There is no dispute that the 17% interest rate specified in the extension agreement exceeded the maximum rate allowed by California's usury law. The primary question in this appeal is whether, in view of the fact that the extension agreement states a usurious interest rate, the savings clause should be given effect. We hold that it should and affirm the decisions of the Bankruptcy Appellate Panel and bankruptcy court.

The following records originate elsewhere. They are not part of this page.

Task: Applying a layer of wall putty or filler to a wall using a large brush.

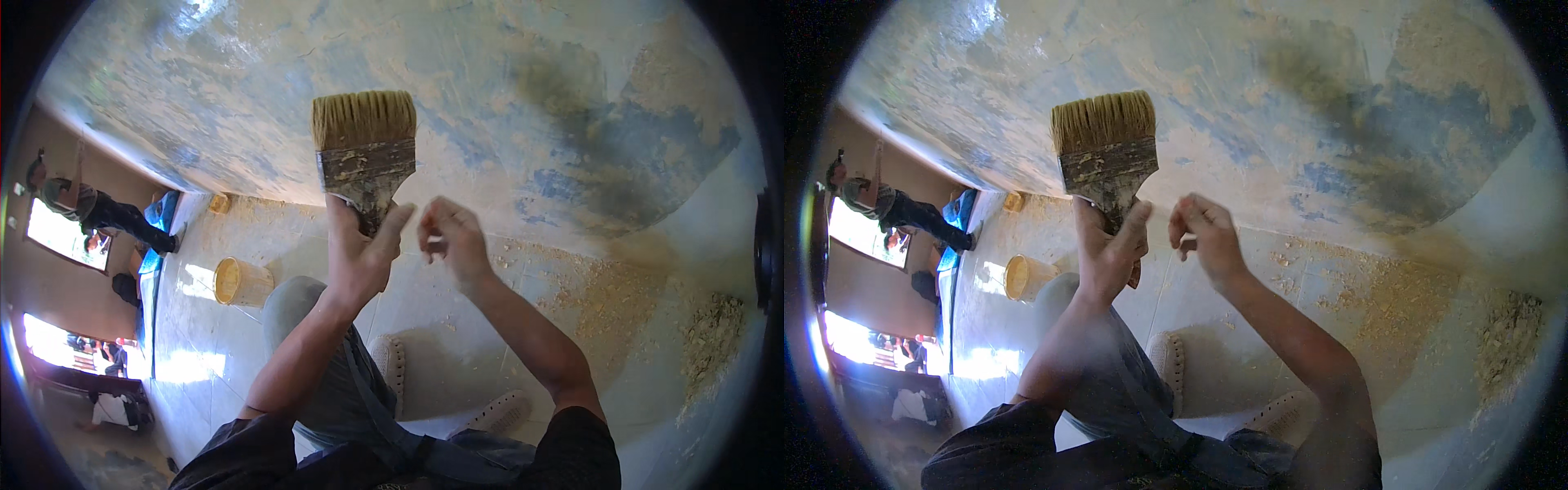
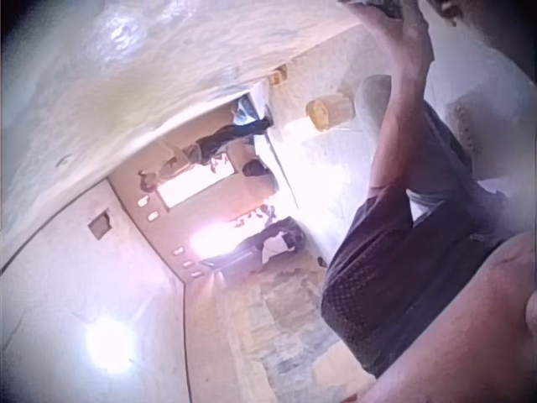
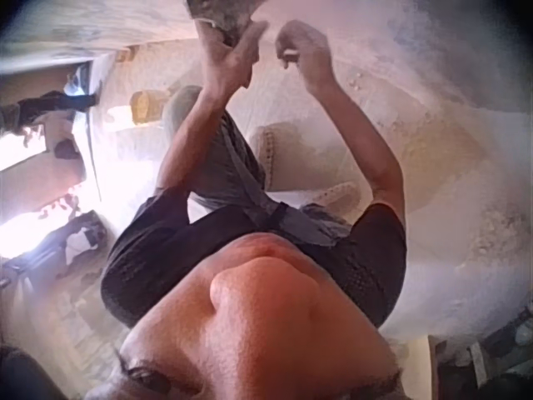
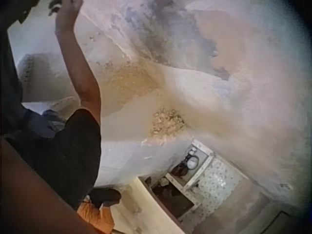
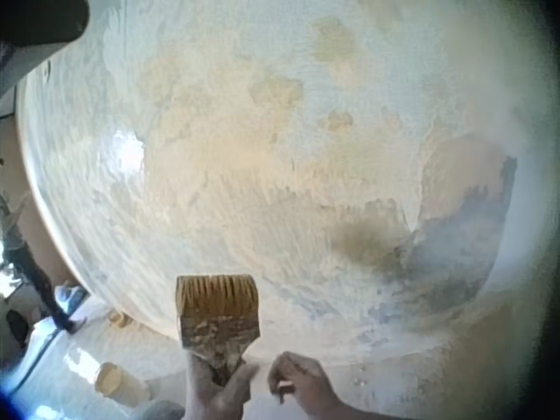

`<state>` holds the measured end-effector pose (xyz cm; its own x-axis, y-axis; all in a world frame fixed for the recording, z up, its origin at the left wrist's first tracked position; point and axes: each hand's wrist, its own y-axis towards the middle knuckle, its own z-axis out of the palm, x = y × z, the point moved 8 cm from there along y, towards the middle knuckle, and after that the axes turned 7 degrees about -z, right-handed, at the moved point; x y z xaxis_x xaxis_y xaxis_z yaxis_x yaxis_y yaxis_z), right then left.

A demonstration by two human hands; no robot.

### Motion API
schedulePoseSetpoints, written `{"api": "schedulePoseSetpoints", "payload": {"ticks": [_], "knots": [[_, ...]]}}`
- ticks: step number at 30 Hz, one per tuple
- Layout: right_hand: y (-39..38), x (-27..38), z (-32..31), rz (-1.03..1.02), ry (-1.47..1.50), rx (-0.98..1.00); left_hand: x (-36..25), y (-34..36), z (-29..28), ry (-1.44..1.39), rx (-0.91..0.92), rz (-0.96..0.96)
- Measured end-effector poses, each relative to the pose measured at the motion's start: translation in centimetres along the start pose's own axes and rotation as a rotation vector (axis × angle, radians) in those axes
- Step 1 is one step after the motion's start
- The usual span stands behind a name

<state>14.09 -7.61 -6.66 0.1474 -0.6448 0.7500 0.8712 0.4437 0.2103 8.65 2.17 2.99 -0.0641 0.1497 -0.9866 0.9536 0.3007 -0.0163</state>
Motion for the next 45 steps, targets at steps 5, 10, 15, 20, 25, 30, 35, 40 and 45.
{"api": "schedulePoseSetpoints", "payload": {"ticks": [5,10,15,20,25,30,35,40,45], "knots": [[-2.0,-4.0,2.3,0.155,-0.052,0.086,0.1,0.9,-0.3,0.07,0.062,0.127],[-1.8,-0.4,4.5,0.018,-0.006,0.195,0.6,1.1,1.3,-0.08,0.134,0.163],[-0.6,3.2,3.7,-0.146,-0.026,0.009,1.4,0.5,1.9,0.3,0.221,0.098],[1.5,11.8,0.9,-0.353,-0.234,-0.143,-1.5,-0.5,1.3,0.307,0.156,0.377],[0.0,24.2,-1.0,-0.539,-0.343,-0.205,-1.5,0.0,0.8,0.316,0.097,0.339],[1.5,21.9,-4.6,-0.39,-0.211,-0.169,-2.3,-1.5,2.1,0.384,0.178,0.426],[-0.2,10.0,-6.8,-0.244,0.065,-0.365,-3.3,-2.3,3.3,0.438,0.196,0.443],[-4.3,-3.1,-10.0,0.021,0.254,-0.608,-3.7,-2.9,4.5,0.424,0.202,0.414],[-6.9,-4.6,-11.7,0.303,0.341,-0.756,-4.7,-3.8,4.4,0.408,0.21,0.489]]}}
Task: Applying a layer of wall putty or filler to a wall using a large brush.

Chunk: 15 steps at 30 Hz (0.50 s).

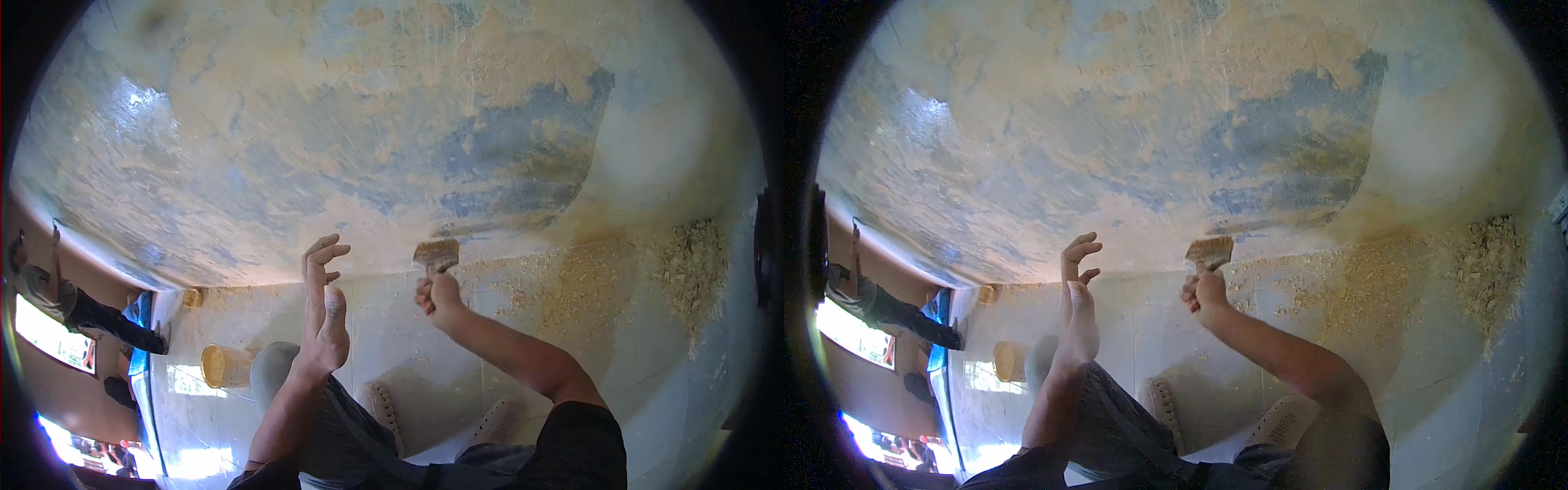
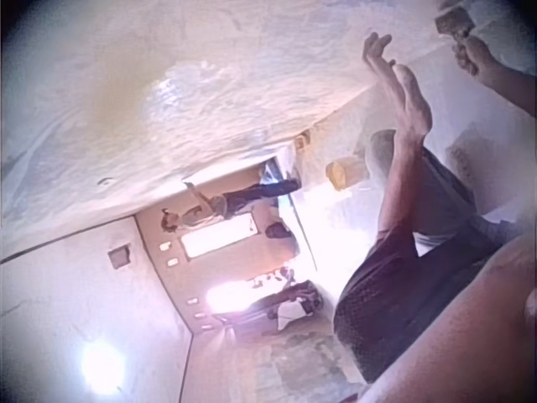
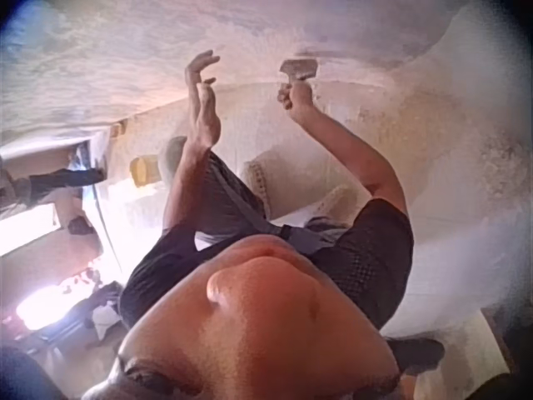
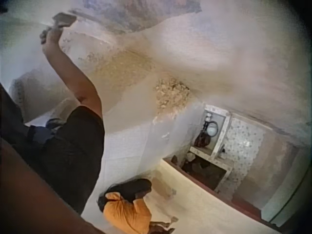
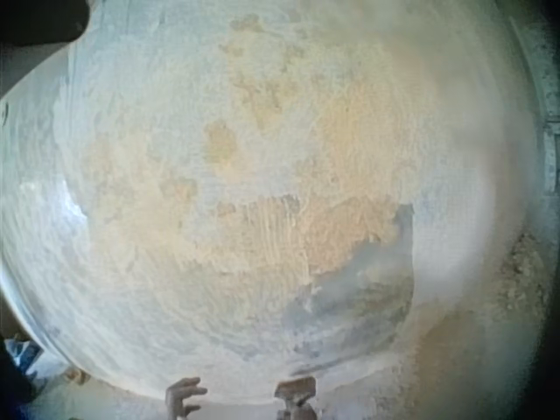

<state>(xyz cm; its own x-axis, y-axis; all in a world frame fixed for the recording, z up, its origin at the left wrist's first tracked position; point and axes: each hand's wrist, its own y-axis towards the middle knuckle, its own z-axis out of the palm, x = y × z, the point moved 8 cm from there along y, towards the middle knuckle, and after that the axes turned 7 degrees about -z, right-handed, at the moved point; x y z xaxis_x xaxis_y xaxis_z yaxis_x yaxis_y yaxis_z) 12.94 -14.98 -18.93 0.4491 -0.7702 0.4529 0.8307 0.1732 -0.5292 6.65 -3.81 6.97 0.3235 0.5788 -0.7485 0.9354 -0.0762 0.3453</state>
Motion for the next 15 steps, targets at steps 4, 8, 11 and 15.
{"api": "schedulePoseSetpoints", "payload": {"ticks": [4,8,11,15], "knots": [[-2.1,9.8,6.0,-0.159,0.216,0.162,-0.2,-0.1,-1.0,-0.001,-0.02,0.002],[-12.9,17.5,14.3,-0.423,0.008,0.499,1.1,0.2,-0.9,-0.003,-0.001,-0.027],[-15.1,21.3,18.4,-0.492,0.032,0.702,1.8,0.2,-1.0,0.02,0.004,-0.048],[-17.3,22.2,21.3,-0.587,0.003,0.774,2.9,-0.1,-1.6,0.051,-0.021,-0.036]]}}
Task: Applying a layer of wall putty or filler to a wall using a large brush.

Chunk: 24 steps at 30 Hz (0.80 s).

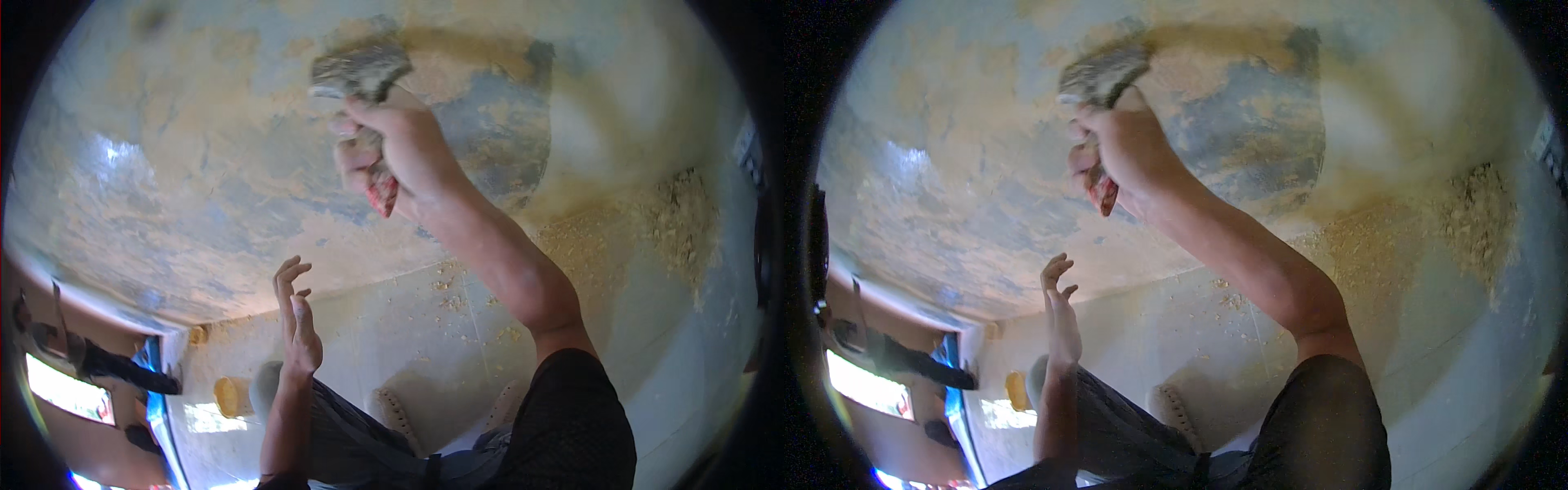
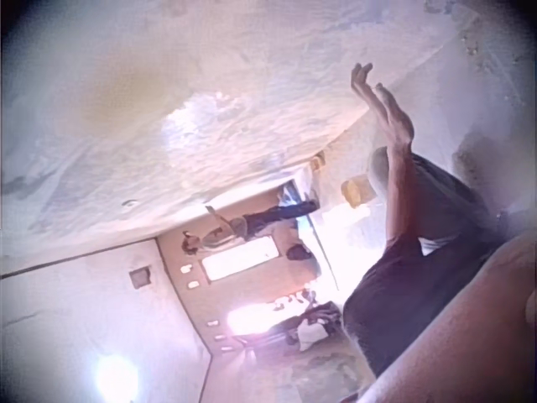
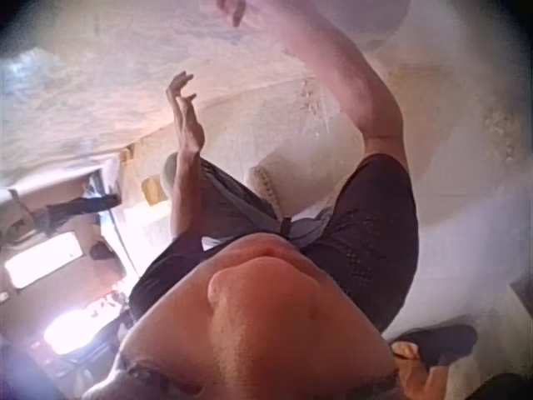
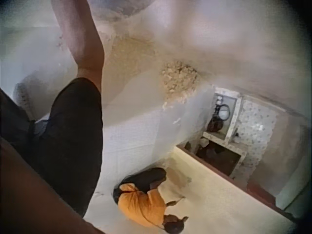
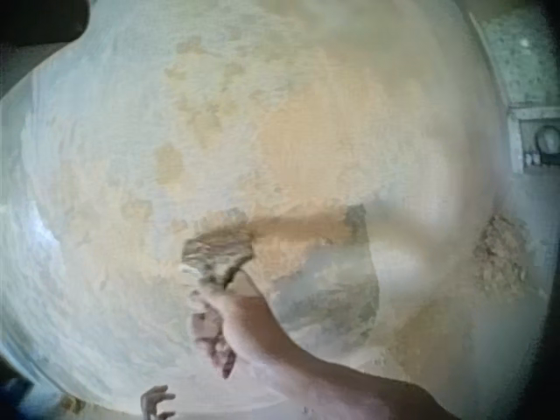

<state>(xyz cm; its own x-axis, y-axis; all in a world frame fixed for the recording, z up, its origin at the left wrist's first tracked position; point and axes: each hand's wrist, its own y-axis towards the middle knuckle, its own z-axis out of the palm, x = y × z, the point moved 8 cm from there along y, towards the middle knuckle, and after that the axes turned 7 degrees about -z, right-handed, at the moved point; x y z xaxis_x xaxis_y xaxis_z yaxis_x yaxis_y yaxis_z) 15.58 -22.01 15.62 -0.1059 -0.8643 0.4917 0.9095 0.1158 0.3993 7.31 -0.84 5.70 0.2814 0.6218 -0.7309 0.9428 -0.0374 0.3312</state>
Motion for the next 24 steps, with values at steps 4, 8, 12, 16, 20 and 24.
{"api": "schedulePoseSetpoints", "payload": {"ticks": [4,8,12,16,20,24], "knots": [[2.3,3.0,-0.9,-0.219,-0.326,0.128,0.8,-0.1,-0.4,-0.008,-0.031,-0.03],[4.9,7.3,-3.6,-0.305,-0.426,0.15,1.7,0.2,-0.8,0.031,-0.072,-0.07],[4.5,3.7,-6.8,-0.129,-0.567,0.168,3.6,0.9,-0.6,0.018,-0.069,-0.092],[1.2,-4.8,-13.6,-0.015,-0.599,0.052,4.1,1.3,-0.6,0.062,-0.074,-0.097],[-6.4,-16.4,-23.1,0.19,-0.48,-0.234,2.6,1.4,-0.3,0.154,-0.049,-0.057],[-16.4,-25.5,-29.8,0.471,-0.391,-0.543,1.8,1.5,0.9,0.202,-0.032,0.001]]}}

California's usury law imposes virtually strict liability on lenders. Whether a loan or forbearance is usurious is determined by the total amount of interest required to be paid between the date of execution and the date of maturity. Penzner v. Foster, 170 Cal.App.2d 106, 338 P.2d 533, 535 (1959). When a loan or forbearance is usurious on its face, it is not a defense to a charge of usury that the lender did not intend to violate the law or know that the rate exceeded the maximum allowable. Abbot v. Stevens, 133 Cal.App.2d 242, 284 P.2d 159, 163 (1955). Intent is relevant, however, when the rate of interest to be charged cannot be ascertained from the face of the agreement. In such a case, the court must have recourse to extrinsic evidence to determine what interest rate the parties intended to apply. Id. 284 P.2d at 163; Arneill Ranch v. Petit, 64 Cal.App.3d 277, 134 Cal.Rptr. 456, 462 (1976).

Smith contends that the extension agreement is usurious on its face, and that the court should not inquire into what interest rate the parties intended to apply. We disagree. No court applying California's usury law has held that an agreement is conclusively presumed to be usurious simply because it states an interest rate that exceeds the maximum allowable, regardless of whether other parts of the agreement have a bearing on the interest rate actually in effect. Indeed, in one of the few cases dealing with the validity of savings clauses under the usury law, the California Court of Appeal rejected this approach. Arneill Ranch v. Petit concerned whether a loan agreement was usurious because it set interest by a formula based on the prime rate, which in time led to a rate in excess of that allowed by the usury statute. Arneill, 134 Cal.Rptr. at 458. The agreement also provided for compounding of interest, with a savings clause that stated that the interest compounded would not exceed the highest rate permitted by law.